▼

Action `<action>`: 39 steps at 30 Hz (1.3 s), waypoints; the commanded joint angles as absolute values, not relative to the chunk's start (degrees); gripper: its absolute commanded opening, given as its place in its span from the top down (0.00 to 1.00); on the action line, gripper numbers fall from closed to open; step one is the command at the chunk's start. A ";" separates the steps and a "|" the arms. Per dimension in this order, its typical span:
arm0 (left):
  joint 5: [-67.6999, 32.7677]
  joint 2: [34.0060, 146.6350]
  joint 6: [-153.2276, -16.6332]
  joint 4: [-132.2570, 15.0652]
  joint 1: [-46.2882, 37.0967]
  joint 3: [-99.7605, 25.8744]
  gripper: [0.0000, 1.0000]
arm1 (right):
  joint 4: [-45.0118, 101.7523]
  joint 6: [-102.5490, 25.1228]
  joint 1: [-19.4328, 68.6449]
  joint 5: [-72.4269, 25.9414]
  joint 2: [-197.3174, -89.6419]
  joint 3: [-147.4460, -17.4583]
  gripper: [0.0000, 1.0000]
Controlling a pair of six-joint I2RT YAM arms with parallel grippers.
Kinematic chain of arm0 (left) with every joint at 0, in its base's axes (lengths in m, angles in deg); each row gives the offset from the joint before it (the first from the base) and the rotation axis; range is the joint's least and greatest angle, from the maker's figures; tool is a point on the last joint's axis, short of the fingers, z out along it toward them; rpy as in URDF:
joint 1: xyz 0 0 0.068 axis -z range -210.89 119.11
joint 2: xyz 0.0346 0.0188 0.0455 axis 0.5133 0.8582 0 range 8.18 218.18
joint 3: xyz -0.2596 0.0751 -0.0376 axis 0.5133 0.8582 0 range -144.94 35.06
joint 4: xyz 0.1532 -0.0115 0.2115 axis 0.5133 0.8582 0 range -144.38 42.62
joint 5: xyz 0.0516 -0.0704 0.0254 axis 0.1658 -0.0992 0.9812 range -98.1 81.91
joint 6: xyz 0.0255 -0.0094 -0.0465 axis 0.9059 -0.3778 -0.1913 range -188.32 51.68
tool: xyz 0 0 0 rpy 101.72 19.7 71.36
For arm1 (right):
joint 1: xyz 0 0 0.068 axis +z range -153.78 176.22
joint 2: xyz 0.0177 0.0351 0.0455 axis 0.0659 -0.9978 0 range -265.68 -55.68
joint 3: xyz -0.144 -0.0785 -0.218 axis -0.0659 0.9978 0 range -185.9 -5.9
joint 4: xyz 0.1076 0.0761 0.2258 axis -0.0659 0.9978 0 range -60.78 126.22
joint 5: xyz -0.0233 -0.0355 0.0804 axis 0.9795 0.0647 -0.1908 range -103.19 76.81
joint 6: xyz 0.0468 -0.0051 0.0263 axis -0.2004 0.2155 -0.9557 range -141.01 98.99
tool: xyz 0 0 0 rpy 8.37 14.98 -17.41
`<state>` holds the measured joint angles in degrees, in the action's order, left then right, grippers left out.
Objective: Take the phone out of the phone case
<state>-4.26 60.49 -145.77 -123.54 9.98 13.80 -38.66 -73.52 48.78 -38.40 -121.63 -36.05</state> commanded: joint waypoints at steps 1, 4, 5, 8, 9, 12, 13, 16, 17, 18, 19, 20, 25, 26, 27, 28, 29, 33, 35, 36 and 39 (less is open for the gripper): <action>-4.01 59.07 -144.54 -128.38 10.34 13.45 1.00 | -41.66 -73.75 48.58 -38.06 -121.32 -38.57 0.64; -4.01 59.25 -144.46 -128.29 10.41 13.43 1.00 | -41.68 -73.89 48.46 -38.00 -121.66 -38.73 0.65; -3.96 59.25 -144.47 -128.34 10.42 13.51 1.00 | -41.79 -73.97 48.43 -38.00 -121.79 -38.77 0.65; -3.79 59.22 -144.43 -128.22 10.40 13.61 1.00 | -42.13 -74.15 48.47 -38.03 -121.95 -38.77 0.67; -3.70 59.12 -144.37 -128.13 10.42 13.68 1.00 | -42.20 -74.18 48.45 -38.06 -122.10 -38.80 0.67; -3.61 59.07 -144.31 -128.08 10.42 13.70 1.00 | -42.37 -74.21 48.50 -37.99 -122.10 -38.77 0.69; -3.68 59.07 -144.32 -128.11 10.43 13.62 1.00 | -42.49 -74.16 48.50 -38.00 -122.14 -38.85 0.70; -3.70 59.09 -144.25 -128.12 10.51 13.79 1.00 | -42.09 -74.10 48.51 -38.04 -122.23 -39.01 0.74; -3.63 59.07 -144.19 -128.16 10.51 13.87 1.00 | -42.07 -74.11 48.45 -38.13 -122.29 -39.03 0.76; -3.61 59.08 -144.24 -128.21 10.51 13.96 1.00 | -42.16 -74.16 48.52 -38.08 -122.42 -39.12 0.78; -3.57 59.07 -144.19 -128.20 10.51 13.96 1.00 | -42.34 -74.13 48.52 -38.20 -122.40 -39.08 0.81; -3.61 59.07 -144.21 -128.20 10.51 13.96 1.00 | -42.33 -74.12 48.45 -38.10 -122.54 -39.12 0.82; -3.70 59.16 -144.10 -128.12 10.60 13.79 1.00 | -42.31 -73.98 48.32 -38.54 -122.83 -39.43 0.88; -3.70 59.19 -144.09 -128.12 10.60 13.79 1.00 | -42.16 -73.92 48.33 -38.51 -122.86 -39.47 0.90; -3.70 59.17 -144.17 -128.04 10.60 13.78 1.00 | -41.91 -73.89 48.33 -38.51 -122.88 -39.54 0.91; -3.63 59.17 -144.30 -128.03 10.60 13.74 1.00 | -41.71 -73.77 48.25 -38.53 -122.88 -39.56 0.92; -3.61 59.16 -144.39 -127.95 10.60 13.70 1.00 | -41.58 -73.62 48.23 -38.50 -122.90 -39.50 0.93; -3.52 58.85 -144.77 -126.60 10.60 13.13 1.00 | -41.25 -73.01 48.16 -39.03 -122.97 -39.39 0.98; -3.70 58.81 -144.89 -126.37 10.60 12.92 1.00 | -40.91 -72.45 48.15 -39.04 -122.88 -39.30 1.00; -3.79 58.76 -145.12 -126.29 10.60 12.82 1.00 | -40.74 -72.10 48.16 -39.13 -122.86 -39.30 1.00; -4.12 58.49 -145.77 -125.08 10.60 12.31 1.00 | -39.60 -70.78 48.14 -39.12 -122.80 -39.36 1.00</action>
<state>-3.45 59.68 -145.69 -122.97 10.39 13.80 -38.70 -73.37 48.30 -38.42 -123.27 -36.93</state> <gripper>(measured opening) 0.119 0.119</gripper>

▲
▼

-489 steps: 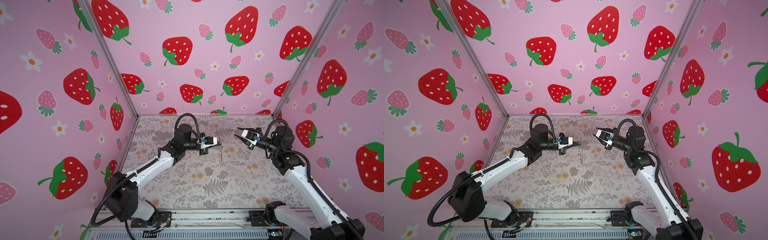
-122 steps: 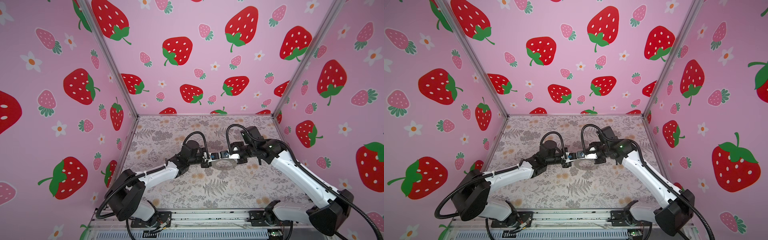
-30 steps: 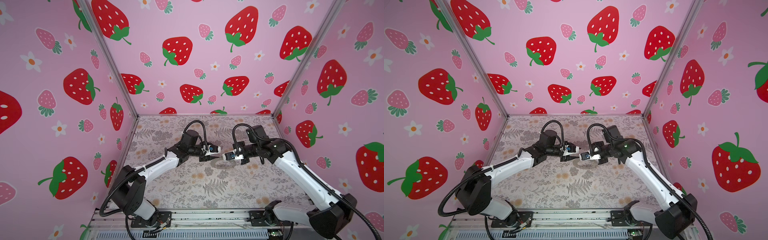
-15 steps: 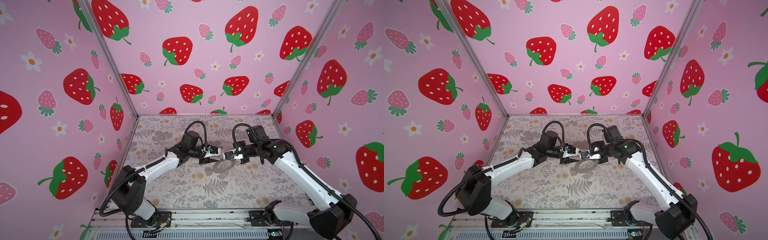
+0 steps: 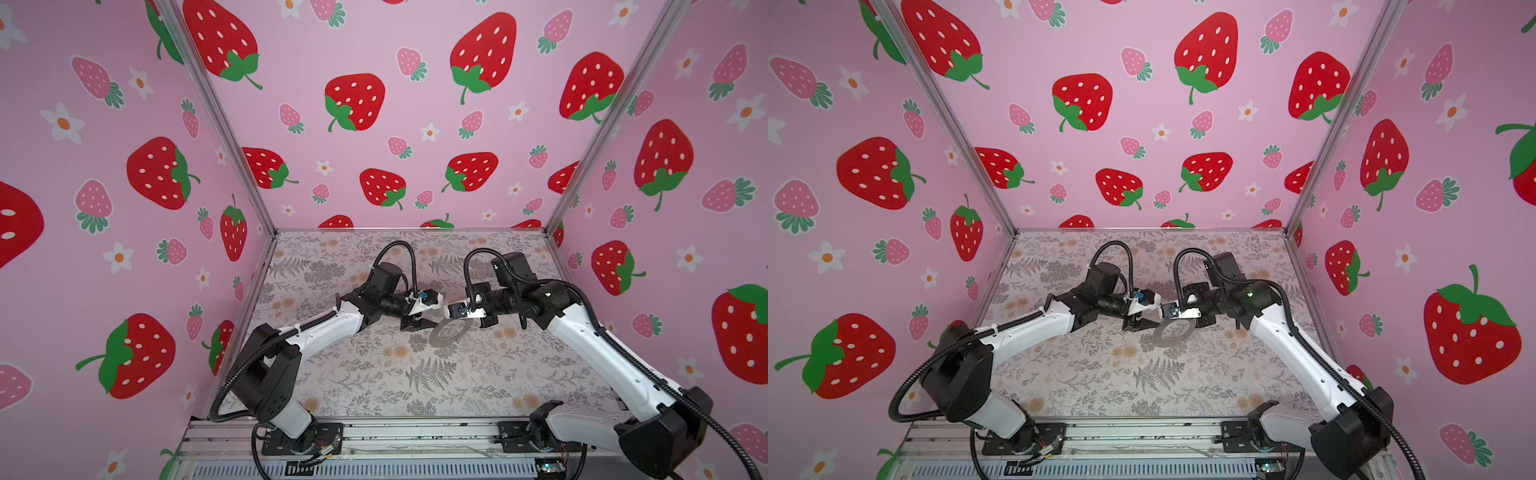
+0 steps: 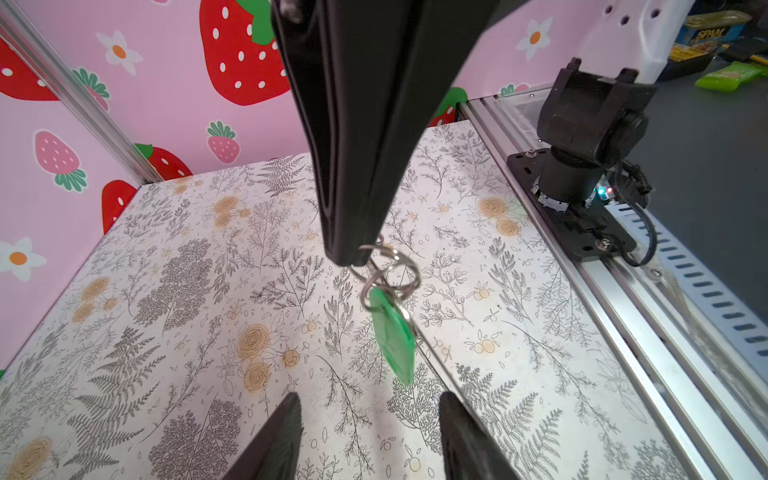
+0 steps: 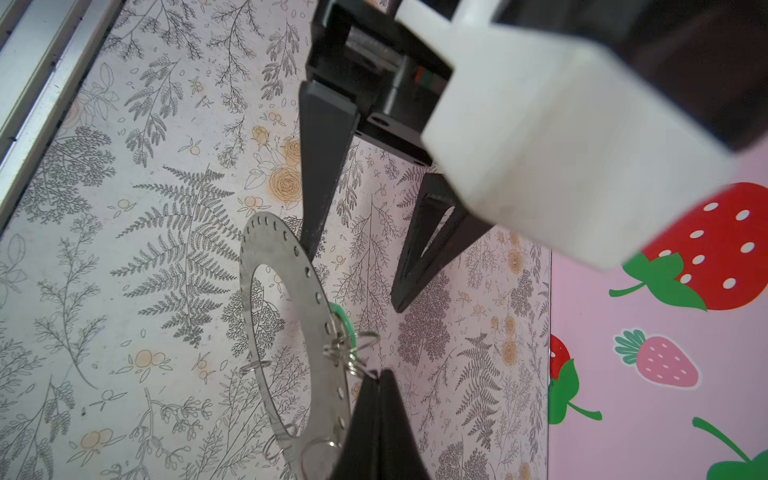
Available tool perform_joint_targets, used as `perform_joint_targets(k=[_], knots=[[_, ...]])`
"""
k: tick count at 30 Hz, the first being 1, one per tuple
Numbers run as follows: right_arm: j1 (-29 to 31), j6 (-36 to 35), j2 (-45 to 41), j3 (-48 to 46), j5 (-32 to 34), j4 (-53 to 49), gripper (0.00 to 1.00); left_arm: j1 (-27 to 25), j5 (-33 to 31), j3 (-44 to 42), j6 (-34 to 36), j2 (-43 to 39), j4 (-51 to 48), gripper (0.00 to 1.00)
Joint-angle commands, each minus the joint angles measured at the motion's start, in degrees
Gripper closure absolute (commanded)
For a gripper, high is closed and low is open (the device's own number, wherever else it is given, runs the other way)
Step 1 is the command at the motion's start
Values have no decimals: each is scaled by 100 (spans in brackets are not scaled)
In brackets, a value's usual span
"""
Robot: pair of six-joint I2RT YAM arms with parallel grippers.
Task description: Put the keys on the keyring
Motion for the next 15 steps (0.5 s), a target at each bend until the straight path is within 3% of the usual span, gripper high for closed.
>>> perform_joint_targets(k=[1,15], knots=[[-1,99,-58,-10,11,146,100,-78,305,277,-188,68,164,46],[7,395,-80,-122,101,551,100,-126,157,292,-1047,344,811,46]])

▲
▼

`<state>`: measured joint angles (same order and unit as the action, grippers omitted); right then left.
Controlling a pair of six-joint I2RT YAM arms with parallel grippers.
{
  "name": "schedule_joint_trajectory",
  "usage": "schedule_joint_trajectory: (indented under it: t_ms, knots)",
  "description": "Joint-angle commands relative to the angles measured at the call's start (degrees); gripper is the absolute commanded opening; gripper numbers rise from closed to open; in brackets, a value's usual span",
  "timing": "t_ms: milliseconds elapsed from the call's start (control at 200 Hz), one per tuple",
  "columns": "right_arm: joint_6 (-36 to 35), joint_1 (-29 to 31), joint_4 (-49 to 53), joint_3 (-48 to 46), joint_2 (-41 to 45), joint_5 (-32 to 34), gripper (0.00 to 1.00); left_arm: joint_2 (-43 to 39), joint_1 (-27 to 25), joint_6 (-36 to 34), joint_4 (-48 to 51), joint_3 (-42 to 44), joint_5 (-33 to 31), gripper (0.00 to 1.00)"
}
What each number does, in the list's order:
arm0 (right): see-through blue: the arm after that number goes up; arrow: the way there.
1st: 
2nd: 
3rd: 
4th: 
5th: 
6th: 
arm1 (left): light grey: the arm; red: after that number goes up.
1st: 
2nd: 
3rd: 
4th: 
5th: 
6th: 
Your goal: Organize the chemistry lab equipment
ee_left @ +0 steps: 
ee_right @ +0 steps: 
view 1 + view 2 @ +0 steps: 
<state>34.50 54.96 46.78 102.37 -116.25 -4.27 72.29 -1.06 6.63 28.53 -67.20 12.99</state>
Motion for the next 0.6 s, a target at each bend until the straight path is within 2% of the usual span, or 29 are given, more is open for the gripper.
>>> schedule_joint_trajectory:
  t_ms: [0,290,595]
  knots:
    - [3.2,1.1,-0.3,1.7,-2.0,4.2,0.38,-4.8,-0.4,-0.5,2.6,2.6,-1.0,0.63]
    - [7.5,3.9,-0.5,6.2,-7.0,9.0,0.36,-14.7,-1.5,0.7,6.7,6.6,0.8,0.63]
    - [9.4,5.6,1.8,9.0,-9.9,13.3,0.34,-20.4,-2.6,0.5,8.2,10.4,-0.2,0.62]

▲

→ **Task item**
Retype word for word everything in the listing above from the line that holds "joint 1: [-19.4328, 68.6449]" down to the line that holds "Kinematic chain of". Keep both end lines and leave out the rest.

→ **Output for this exercise**
  joint 1: [-19.4328, 68.6449]
  joint 5: [-72.4269, 25.9414]
  joint 2: [-197.3174, -89.6419]
  joint 3: [-147.4460, -17.4583]
  gripper: [0.0000, 1.0000]
Controlling a pair of six-joint I2RT YAM arms with parallel grippers.
Kinematic chain of arm0 (left) with every joint at 0, in its base's axes (lengths in m, angles in deg); each row gives the offset from the joint before it (the first from the base) and the rotation axis; range is the joint's least and greatest angle, from the maker's figures; tool is a point on the last joint's axis, short of the fingers, z out along it toward them; rpy as in URDF:

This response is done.